> Brief
Write out all the records exactly, and keep any images out.

> Source data

┄┄┄┄┄┄┄┄┄┄

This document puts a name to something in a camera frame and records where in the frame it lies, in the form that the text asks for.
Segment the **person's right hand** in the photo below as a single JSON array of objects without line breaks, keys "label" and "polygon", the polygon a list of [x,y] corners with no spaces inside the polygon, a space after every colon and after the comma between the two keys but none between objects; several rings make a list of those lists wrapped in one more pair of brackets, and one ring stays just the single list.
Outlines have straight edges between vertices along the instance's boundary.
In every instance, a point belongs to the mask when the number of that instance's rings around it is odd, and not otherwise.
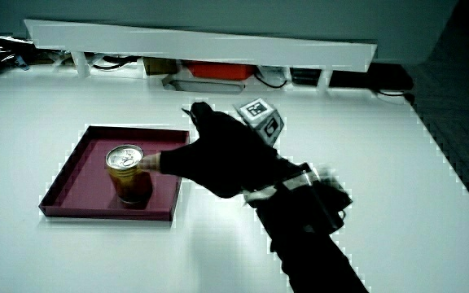
[{"label": "person's right hand", "polygon": [[142,171],[184,177],[228,199],[293,178],[305,170],[281,157],[254,131],[232,116],[196,102],[184,111],[199,138],[185,146],[146,155]]}]

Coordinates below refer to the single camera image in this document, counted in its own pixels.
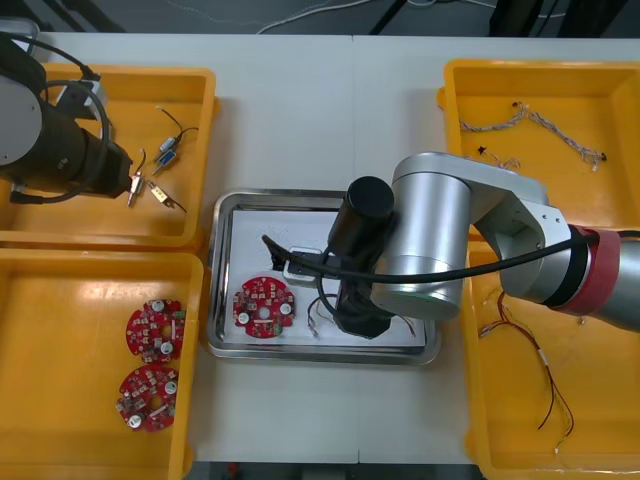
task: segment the table surface
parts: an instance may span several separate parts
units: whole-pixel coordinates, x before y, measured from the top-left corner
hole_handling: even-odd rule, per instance
[[[42,38],[87,63],[216,73],[222,109],[210,146],[205,224],[224,190],[345,189],[362,175],[390,181],[410,154],[444,151],[436,91],[454,58],[640,61],[637,40]],[[456,322],[445,330],[440,356],[419,368],[231,361],[200,349],[190,444],[202,461],[467,463],[463,362]]]

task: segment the yellow plastic tray
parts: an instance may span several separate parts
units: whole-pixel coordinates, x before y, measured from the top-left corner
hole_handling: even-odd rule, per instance
[[[640,64],[456,60],[445,69],[439,103],[449,153],[479,157],[484,146],[502,160],[516,157],[518,173],[548,189],[570,223],[605,228],[640,225]],[[460,131],[460,120],[504,123],[520,101],[578,143],[606,153],[596,172],[562,139],[530,120],[486,133]]]
[[[190,467],[187,423],[203,268],[186,253],[0,249],[0,478],[150,480]],[[133,432],[119,386],[143,365],[125,342],[151,298],[186,306],[176,416]]]
[[[472,242],[469,264],[496,260]],[[467,281],[461,315],[466,349],[471,431],[468,451],[491,480],[596,478],[608,472],[640,477],[640,337],[596,319],[584,325],[546,307],[506,297],[504,305],[526,324],[546,355],[554,380],[575,416],[566,429],[558,404],[547,424],[550,392],[533,346],[515,329],[500,327],[478,338],[478,329],[499,320],[498,274]]]
[[[185,134],[174,165],[153,177],[188,213],[161,205],[148,188],[133,208],[127,208],[126,193],[115,200],[79,196],[55,205],[12,205],[8,202],[10,185],[0,181],[0,245],[195,251],[202,238],[198,219],[215,111],[215,76],[205,69],[93,68],[102,75],[109,98],[106,107],[115,141],[133,160],[131,173],[144,148],[148,161],[144,173],[150,176],[158,147],[179,132],[156,105],[162,105],[185,128],[199,128]],[[49,80],[79,77],[77,67],[71,65],[49,64],[46,69]],[[52,89],[51,97],[56,98],[58,91]],[[99,122],[79,123],[98,134]]]

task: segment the metal tray
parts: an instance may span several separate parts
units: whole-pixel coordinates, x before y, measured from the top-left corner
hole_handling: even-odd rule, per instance
[[[229,306],[227,299],[235,291],[232,280],[232,244],[234,237],[234,213],[237,212],[297,212],[305,218],[314,220],[317,213],[335,214],[342,202],[344,192],[315,190],[236,190],[221,196],[214,207],[213,228],[211,234],[209,264],[212,271],[211,302],[207,319],[207,348],[210,353],[226,358],[262,358],[305,360],[333,363],[366,363],[388,365],[422,365],[432,361],[440,351],[442,335],[439,325],[432,321],[421,321],[416,325],[419,336],[424,335],[424,342],[419,338],[417,344],[391,343],[389,345],[376,342],[379,339],[366,341],[354,340],[353,345],[339,345],[344,338],[328,339],[324,342],[296,344],[295,341],[279,342],[258,341],[251,337],[242,341],[235,332],[225,335],[229,328]],[[330,228],[321,238],[325,239]],[[256,248],[256,239],[251,239],[251,251]],[[261,255],[266,259],[266,248],[260,245]],[[268,270],[268,261],[256,262],[256,275]]]

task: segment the robotic arm
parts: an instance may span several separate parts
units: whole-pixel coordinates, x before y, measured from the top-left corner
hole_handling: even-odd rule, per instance
[[[471,225],[501,261],[464,268]],[[373,177],[351,184],[320,258],[264,240],[289,268],[340,278],[329,311],[344,331],[373,338],[393,315],[455,318],[463,279],[492,271],[510,296],[640,331],[640,242],[623,241],[638,236],[567,224],[535,180],[421,153],[397,166],[392,188]],[[324,265],[328,253],[339,268]]]

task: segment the red circuit board
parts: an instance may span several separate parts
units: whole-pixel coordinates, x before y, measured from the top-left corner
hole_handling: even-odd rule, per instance
[[[233,296],[233,320],[247,335],[273,338],[293,325],[294,307],[293,293],[284,283],[272,277],[256,277]]]
[[[120,385],[116,409],[133,430],[158,432],[173,423],[176,414],[178,372],[160,365],[144,365]]]
[[[127,323],[127,345],[145,363],[165,363],[180,357],[185,315],[176,300],[149,300]]]

┄┄┄┄┄┄┄┄┄┄

> Answer area
This document puts a name to something in a camera frame and records where in the frame it lies, in the form that the text asks for.
Segment the **person's right hand** in the photo below as a single JSON array of objects without line breaks, keys "label" and "polygon", the polygon a list of [x,y] corners with no spaces inside the polygon, a space after every colon and after the comma between the two keys but none between objects; several rings make a list of those lists wrapped in one more pair of brackets, and one ring stays just the single list.
Outlines have straight edges between vertices along the instance's boundary.
In every instance, a point belongs to the mask when the number of that instance's rings around it is odd, and not otherwise.
[{"label": "person's right hand", "polygon": [[142,171],[184,177],[228,199],[293,178],[305,170],[281,157],[254,131],[232,116],[196,102],[184,111],[199,138],[185,146],[146,155]]}]

Coordinates below refer to the single camera image in this document, counted in its own pixels.
task: segment the table surface
parts: an instance may span several separate parts
units: whole-pixel coordinates, x before y, measured from the top-left corner
hole_handling: even-odd rule, per instance
[[[42,38],[87,63],[216,73],[222,109],[210,146],[205,224],[224,190],[345,189],[362,175],[390,181],[410,154],[444,151],[436,91],[454,58],[640,61],[637,40]],[[456,322],[445,330],[440,356],[419,368],[231,361],[200,349],[190,444],[202,461],[467,463],[463,362]]]

task: segment the yellow plastic tray
parts: an instance may span several separate parts
units: whole-pixel coordinates, x before y, measured from the top-left corner
hole_handling: even-odd rule, per instance
[[[640,64],[456,60],[445,69],[439,103],[449,153],[479,157],[484,146],[502,160],[516,157],[518,173],[548,189],[570,223],[605,228],[640,225]],[[460,131],[460,120],[504,123],[520,101],[578,143],[606,153],[596,172],[562,139],[530,120],[486,133]]]
[[[190,467],[187,423],[203,268],[186,253],[0,249],[0,478],[150,480]],[[133,432],[119,386],[143,365],[125,342],[151,298],[186,306],[176,416]]]
[[[472,242],[469,264],[496,260]],[[467,281],[461,315],[466,349],[471,431],[468,451],[491,480],[596,478],[608,472],[640,477],[640,337],[596,319],[584,325],[546,307],[506,297],[504,305],[526,324],[546,355],[554,380],[575,416],[566,429],[558,404],[547,424],[550,392],[533,346],[515,329],[500,327],[478,338],[478,329],[499,320],[498,274]]]
[[[185,134],[174,165],[153,177],[188,213],[161,205],[148,188],[133,208],[127,208],[126,193],[115,200],[79,196],[55,205],[12,205],[8,202],[10,185],[0,181],[0,245],[195,251],[202,238],[198,219],[215,111],[215,76],[205,69],[93,68],[102,75],[109,98],[106,107],[115,141],[133,160],[131,173],[144,148],[148,161],[144,173],[150,176],[158,147],[179,132],[156,105],[162,105],[185,128],[199,128]],[[49,80],[79,77],[77,67],[71,65],[49,64],[46,69]],[[52,89],[51,97],[56,98],[58,91]],[[99,122],[79,123],[98,134]]]

task: segment the metal tray
parts: an instance may span several separate parts
units: whole-pixel coordinates, x before y, measured from the top-left corner
hole_handling: even-odd rule, per instance
[[[229,306],[227,299],[235,291],[232,280],[232,244],[234,237],[234,213],[237,212],[297,212],[305,218],[314,220],[317,213],[335,214],[342,202],[344,192],[315,190],[236,190],[221,196],[214,207],[213,228],[211,234],[209,264],[212,271],[211,302],[207,319],[207,348],[210,353],[226,358],[262,358],[305,360],[333,363],[366,363],[388,365],[422,365],[432,361],[440,351],[442,335],[439,325],[432,321],[421,321],[416,325],[419,336],[424,335],[424,342],[419,338],[417,344],[391,343],[389,345],[376,342],[379,339],[366,341],[354,340],[353,345],[339,345],[344,338],[328,339],[324,342],[296,344],[295,341],[279,342],[258,341],[251,337],[242,341],[235,332],[225,335],[229,328]],[[330,228],[321,238],[325,239]],[[256,248],[256,239],[251,239],[251,251]],[[261,255],[266,259],[266,248],[260,245]],[[268,270],[268,261],[256,262],[256,275]]]

task: segment the robotic arm
parts: an instance may span several separate parts
units: whole-pixel coordinates, x before y, measured from the top-left corner
hole_handling: even-odd rule, per instance
[[[471,225],[501,261],[464,268]],[[373,177],[351,184],[320,258],[264,240],[289,268],[340,278],[329,311],[344,331],[373,338],[393,315],[455,318],[463,279],[492,271],[510,296],[640,331],[640,242],[623,241],[638,236],[567,224],[535,180],[421,153],[397,166],[392,188]],[[324,265],[328,253],[339,268]]]

task: segment the red circuit board
parts: an instance may span several separate parts
units: whole-pixel coordinates, x before y, measured from the top-left corner
hole_handling: even-odd rule, per instance
[[[233,296],[233,320],[247,335],[273,338],[293,325],[294,307],[293,293],[284,283],[272,277],[256,277]]]
[[[120,385],[116,409],[133,430],[158,432],[173,423],[176,414],[178,372],[160,365],[144,365]]]
[[[127,323],[127,345],[145,363],[165,363],[180,357],[185,315],[176,300],[149,300]]]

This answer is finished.